What is required: Your task is to count the lines of the records that contain "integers". Answer with the number and nothing else.

────────────────

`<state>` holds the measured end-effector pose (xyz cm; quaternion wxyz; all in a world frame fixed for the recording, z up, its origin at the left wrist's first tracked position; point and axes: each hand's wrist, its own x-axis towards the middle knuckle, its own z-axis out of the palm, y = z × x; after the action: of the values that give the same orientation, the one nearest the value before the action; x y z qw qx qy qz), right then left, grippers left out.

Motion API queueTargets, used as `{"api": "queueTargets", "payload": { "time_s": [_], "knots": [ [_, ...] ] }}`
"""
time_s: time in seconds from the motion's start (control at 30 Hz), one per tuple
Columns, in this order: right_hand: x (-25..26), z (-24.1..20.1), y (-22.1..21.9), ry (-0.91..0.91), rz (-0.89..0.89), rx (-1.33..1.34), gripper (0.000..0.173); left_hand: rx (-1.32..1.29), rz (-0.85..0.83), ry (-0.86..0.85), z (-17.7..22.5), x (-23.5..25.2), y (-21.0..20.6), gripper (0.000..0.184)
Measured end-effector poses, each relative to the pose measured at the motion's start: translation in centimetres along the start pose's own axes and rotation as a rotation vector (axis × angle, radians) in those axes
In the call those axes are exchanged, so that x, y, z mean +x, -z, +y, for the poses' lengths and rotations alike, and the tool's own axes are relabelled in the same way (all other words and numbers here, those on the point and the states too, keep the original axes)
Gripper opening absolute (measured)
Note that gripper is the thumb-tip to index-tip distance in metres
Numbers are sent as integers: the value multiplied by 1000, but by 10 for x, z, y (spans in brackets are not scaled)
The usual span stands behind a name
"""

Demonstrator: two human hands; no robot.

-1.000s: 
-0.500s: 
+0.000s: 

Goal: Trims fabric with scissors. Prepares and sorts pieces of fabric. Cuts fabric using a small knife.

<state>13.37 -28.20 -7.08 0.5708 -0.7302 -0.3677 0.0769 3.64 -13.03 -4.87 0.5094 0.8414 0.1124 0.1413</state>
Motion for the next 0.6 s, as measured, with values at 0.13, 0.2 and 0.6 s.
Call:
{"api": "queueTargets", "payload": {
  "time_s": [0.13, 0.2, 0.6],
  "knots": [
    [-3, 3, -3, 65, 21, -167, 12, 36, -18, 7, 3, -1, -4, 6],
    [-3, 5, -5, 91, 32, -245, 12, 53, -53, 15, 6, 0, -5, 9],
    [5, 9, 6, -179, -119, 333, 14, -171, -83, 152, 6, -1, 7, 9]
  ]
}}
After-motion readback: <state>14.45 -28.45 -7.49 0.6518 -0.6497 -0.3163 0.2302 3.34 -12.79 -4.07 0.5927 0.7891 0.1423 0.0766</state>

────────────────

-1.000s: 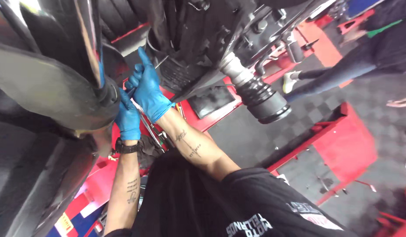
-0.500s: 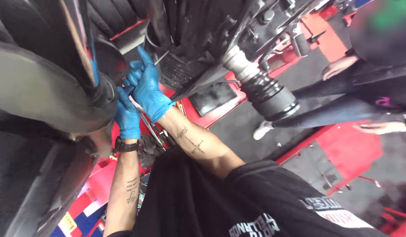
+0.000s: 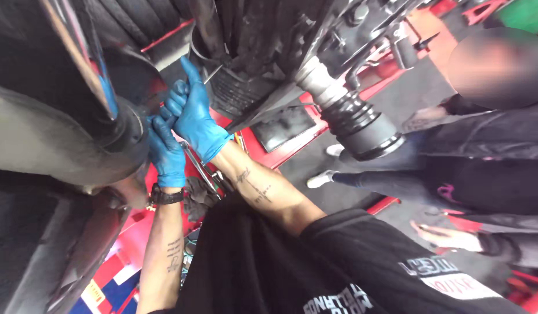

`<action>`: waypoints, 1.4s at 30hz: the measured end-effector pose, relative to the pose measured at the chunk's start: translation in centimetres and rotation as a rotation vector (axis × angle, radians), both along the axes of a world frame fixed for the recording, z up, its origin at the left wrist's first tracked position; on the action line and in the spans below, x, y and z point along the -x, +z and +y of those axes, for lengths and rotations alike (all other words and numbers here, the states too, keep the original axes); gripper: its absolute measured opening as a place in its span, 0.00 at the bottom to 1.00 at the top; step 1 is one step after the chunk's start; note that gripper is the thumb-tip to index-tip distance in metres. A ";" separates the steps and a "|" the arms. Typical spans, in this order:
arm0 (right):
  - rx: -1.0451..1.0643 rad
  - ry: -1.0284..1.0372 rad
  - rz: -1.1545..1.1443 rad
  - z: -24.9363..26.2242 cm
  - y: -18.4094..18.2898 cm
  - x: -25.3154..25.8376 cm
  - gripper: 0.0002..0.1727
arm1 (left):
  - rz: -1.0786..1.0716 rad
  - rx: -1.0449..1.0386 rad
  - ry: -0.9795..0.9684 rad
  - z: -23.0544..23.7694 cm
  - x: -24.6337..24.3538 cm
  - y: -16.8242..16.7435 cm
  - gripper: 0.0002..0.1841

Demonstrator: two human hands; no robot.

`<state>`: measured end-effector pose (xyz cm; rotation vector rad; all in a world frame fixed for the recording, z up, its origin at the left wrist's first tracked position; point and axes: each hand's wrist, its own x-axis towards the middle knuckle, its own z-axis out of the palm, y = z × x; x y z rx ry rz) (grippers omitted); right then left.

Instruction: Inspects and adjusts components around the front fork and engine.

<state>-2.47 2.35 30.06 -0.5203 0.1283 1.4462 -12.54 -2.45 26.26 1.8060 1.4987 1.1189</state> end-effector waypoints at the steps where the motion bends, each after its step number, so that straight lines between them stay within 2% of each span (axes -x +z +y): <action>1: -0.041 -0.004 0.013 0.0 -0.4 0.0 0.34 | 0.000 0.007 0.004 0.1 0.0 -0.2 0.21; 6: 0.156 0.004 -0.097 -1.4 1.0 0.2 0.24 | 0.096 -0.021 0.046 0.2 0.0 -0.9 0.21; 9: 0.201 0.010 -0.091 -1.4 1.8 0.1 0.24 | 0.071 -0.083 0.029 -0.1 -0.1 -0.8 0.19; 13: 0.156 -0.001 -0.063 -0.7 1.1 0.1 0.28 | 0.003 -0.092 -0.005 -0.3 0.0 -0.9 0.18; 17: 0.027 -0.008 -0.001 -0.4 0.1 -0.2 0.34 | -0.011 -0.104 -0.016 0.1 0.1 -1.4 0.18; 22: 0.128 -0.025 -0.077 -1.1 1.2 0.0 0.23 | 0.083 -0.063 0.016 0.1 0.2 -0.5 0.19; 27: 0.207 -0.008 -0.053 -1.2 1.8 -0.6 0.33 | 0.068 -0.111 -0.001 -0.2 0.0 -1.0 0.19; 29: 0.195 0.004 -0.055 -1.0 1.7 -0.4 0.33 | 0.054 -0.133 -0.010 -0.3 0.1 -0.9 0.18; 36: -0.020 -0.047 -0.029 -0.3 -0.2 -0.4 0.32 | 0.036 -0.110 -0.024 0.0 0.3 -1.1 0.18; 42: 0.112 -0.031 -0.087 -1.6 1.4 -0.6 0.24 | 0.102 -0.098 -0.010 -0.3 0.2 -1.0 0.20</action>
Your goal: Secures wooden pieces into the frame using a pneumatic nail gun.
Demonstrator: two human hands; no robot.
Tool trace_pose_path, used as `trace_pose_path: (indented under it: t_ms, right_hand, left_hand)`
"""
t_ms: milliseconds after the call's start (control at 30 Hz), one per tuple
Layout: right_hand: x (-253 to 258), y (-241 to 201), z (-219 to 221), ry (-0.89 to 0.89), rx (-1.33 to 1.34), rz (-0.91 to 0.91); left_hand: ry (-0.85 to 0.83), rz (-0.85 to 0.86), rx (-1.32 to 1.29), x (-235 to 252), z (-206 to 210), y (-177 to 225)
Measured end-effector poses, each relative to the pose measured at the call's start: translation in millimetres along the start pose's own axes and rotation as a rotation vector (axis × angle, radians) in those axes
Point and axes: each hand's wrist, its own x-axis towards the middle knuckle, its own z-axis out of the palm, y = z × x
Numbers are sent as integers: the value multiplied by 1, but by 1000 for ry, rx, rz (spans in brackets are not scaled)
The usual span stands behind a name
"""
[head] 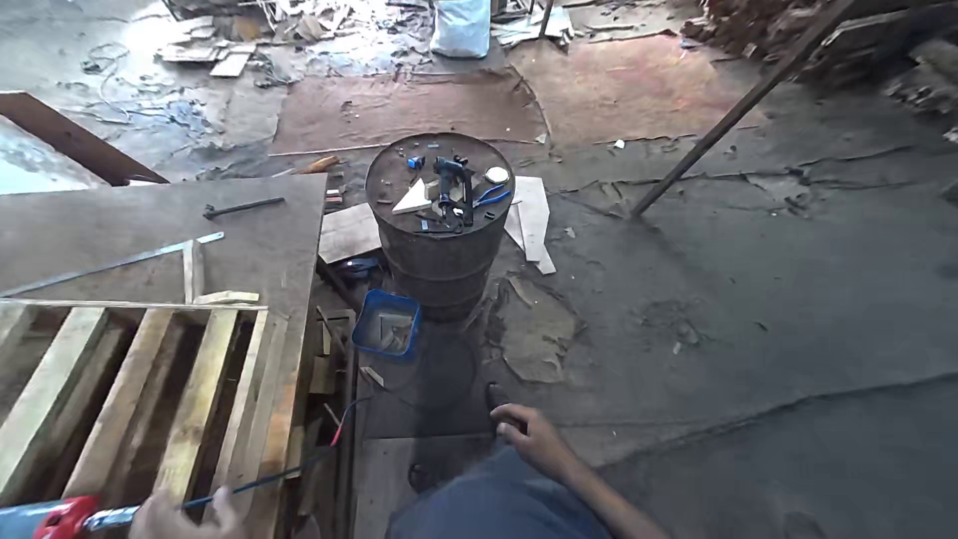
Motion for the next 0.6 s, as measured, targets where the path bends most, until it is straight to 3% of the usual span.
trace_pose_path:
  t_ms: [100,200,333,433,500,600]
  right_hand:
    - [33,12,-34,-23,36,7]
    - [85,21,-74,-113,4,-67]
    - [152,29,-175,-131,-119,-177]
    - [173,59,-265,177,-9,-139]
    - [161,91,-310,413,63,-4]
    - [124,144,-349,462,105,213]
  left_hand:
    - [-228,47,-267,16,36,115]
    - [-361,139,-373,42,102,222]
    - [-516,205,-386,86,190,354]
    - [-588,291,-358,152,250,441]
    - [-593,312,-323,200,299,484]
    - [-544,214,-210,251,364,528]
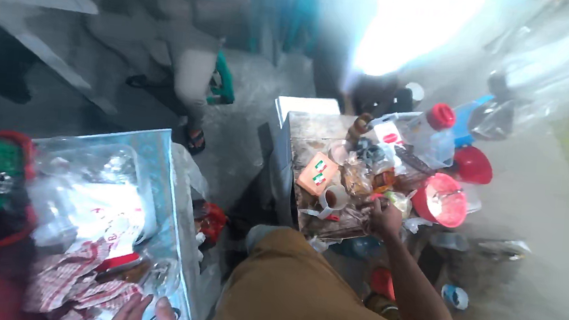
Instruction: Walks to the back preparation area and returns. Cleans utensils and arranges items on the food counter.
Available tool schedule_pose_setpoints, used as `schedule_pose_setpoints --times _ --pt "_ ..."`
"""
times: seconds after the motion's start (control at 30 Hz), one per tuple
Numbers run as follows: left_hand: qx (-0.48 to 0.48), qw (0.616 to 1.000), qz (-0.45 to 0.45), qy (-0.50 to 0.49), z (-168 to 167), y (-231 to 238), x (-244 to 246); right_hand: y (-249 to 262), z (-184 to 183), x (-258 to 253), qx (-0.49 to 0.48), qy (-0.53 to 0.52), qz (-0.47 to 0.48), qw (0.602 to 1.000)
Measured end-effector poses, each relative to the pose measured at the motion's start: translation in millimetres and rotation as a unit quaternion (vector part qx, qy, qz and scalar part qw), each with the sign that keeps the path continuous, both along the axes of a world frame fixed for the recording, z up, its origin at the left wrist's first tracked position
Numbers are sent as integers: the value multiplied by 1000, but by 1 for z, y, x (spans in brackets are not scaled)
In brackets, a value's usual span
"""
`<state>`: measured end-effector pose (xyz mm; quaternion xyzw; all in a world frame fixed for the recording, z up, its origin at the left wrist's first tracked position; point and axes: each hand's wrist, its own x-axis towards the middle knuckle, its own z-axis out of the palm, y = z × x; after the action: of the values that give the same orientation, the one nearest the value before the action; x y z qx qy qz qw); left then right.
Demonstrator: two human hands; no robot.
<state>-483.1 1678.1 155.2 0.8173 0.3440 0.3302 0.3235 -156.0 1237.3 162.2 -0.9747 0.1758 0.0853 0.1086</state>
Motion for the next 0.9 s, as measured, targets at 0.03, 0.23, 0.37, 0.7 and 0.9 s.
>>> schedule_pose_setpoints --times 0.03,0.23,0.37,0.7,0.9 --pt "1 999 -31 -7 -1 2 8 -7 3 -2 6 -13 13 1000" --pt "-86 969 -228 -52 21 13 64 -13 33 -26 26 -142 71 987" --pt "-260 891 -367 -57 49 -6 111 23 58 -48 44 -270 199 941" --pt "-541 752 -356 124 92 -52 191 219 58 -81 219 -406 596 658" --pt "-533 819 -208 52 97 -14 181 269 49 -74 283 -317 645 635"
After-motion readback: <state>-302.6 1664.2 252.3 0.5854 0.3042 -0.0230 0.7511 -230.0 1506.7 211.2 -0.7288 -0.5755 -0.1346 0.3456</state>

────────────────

Written solution: 3